Where these Rules provide for a determination, decision, declaration or approval of the Board or any sub-committee of the Board, such determination, decision, declaration or approval may be made or given by that body at its absolute discretion.

2.6 Powers to be exercised by the Board

Any power or discretion which is conferred on the Board by these Rules may be exercised by the Board in the interests, or for the benefit, of the Company and the Board is not under any fiduciary or other obligation to any other person.
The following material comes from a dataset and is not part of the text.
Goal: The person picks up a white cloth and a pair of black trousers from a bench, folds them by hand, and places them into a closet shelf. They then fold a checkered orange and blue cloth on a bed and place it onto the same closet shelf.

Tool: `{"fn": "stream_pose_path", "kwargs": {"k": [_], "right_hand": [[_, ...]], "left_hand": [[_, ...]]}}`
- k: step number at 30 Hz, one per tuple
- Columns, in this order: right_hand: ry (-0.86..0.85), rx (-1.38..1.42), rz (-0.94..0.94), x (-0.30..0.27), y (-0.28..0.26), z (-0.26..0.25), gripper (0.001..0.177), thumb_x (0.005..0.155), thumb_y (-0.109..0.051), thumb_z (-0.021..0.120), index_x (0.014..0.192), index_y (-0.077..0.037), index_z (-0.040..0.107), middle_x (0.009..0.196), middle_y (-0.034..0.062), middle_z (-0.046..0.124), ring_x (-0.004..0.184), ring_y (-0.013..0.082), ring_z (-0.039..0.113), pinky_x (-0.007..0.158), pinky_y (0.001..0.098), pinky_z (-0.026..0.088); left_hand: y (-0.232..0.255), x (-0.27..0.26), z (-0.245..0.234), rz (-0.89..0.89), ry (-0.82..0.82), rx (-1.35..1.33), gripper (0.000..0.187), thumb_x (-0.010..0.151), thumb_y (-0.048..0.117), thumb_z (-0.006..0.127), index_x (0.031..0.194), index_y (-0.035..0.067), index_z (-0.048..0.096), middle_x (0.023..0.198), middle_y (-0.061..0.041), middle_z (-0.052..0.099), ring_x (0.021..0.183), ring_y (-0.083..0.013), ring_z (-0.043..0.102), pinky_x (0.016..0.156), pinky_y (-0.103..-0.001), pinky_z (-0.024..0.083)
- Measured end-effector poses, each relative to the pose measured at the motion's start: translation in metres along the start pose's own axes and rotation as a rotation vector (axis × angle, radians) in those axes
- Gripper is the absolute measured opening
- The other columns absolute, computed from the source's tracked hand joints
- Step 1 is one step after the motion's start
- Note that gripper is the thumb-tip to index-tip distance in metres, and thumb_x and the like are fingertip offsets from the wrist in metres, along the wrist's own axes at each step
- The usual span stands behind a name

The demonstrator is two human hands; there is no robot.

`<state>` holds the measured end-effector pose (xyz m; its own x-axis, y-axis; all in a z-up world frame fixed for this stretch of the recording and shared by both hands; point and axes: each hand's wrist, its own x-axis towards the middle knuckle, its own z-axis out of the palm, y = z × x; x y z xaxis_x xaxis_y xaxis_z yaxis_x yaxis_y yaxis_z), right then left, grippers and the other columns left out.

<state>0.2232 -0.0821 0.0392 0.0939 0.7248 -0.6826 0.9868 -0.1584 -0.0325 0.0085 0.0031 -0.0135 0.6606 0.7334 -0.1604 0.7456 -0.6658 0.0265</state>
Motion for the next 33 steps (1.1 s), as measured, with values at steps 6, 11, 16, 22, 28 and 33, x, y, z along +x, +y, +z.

For the avoidance of doubt, any purported implied obligation to act in good faith is expressly excluded by this rule.

3 Option Terms

3.1 Entitlement

  • (a) Subject to these Rules, each Option entitles the Participant, on exercise of the Option, to subscribe for and be allocated one Share at the Exercise Price (if any).

  • (b) Shares allocated on the exercise of Options will rank equally with existing fully paid ordinary shares in the capital of the Company in all respects from the date of allocation.

3.2 What vesting conditions may be set

  • (a) An Offer may specify any:

  • (1) vesting conditions; or

  • (2) other vesting events,

which must be satisfied before an Option vests.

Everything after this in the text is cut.